First, let’s consider some numbers. Data is doubling every two years, and enterprises will manage 50x more data, and files will grow 75x in the next decade. Enterprise storage system expenditures will grow less than 4% per year for the next few years. And budget constraints is the biggest big-data challenge.
So what is big data? As one wag put it, big data is all about acquiring, analyzing and interpreting ridiculously huge data sets. The top data drivers include financial transactions, email, imaging data, Web logs and Internet text and documents. One source says big data starts around 30 terabytes (i.e., the equivalent of digitizing 10-15% of the Library of Congress), with others saying it’s much larger, ranging from petabytes (1000 TB) and exabytes (1000 PB) to zettabytes (1000 EB) and yottabytes (1000 ZB). They weren’t kidding about the ridiculous amounts of data.
These massive amounts of data can’t be handled by ‘normal’ processing capabilities, which typically means buying expensive new platforms, servers, and storage and training existing or hiring new staff that can take advantage of big data. Shortage of talent will be another big big-data problem, according to a McKinsey Global Institute report last year. It says that by 2018 the US could face a shortage of 140,000 to 190,000 people with deep analytical skills as well as 1.5 million managers and analysts with the know-how to use the analysis of big data to make effective decisions.

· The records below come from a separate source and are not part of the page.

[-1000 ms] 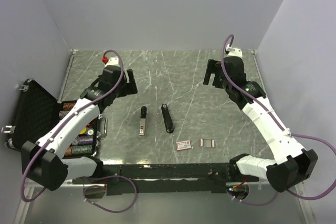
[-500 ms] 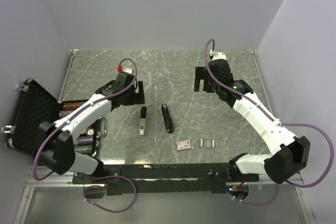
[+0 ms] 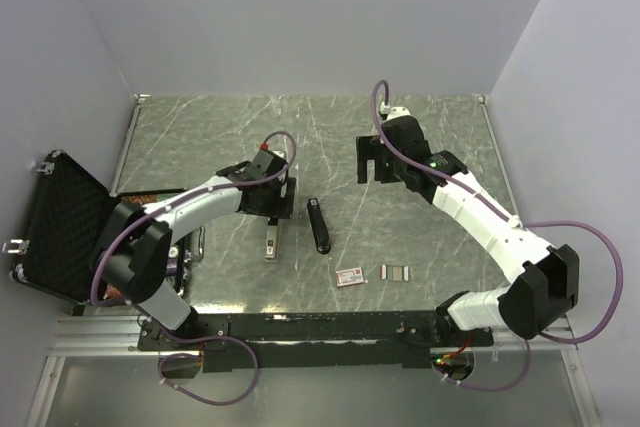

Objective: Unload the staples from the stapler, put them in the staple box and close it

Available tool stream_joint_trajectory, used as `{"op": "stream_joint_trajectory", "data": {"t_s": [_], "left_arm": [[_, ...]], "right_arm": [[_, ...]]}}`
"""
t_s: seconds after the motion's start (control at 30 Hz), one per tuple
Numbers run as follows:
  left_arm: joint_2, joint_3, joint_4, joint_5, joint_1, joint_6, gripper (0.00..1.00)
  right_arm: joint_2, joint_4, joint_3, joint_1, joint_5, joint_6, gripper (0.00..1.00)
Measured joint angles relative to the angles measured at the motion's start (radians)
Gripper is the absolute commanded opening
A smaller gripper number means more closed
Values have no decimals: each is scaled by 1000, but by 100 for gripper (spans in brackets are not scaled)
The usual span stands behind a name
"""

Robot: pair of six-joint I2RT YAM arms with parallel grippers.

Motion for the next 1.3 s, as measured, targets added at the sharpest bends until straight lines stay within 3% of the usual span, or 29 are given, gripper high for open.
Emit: {"op": "stream_joint_trajectory", "data": {"t_s": [0.23,0.67,0.8,0.83,1.3], "left_arm": [[80,17,-11,-39,-32,5,71],[86,39,-14,-92,-61,9,48],[88,39,-13,-98,-71,8,6],[88,39,-11,-101,-73,17,1],[23,10,-13,-74,-102,55,1]], "right_arm": [[1,3,-5,5,-25,-2,100],[4,3,-13,19,-45,-6,100],[11,2,-13,29,-47,-9,100],[13,2,-13,32,-47,-10,100],[42,-39,-11,121,-99,-60,100]]}}
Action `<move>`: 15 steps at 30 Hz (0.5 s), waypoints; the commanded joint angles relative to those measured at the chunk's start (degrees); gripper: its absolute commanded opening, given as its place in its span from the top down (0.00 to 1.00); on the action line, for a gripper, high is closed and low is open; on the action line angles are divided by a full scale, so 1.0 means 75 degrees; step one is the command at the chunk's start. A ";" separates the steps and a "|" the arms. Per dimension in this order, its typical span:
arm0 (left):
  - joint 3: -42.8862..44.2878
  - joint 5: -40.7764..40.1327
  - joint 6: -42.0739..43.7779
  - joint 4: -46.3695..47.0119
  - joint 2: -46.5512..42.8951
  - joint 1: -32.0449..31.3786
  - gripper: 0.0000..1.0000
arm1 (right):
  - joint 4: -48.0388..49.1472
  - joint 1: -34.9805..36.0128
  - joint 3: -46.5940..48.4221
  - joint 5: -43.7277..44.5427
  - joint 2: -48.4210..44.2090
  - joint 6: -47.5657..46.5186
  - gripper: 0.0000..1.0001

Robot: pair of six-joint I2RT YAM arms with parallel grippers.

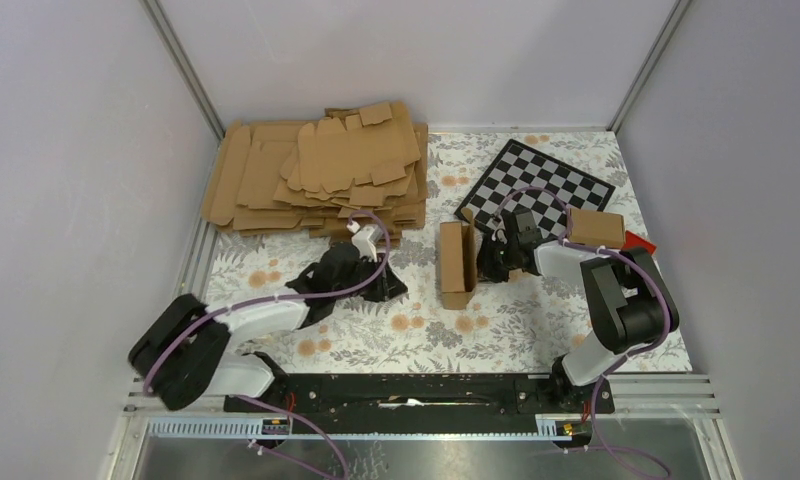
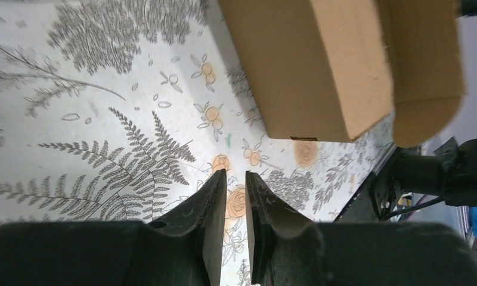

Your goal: Fold the paper box

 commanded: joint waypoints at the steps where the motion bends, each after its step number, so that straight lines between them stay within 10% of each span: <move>1: 0.0282 0.0605 -0.0361 0.1551 0.1073 -0.0224 0.78 | 0.0016 0.0037 -0.0142 -0.0349 0.0137 -0.0151 0.89; 15: 0.2428 0.1112 0.0563 0.1638 0.3105 -0.0513 0.73 | -0.0472 0.1359 0.0537 0.1338 0.0127 -0.0495 0.82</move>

If big data is complex, expensive and requires a lot of people and skills that aren’t available, then why even think about it? Simple, big data can create big value. But like all the big-data predecessors – i.e., databases, data warehousing, data mining, data analytics and business intelligence – you need to know what you’re looking for, why you’re looking for it, what’s it worth to you, and how will you take advantage of it BEFORE you start. Otherwise, big data will just be a big waste of money.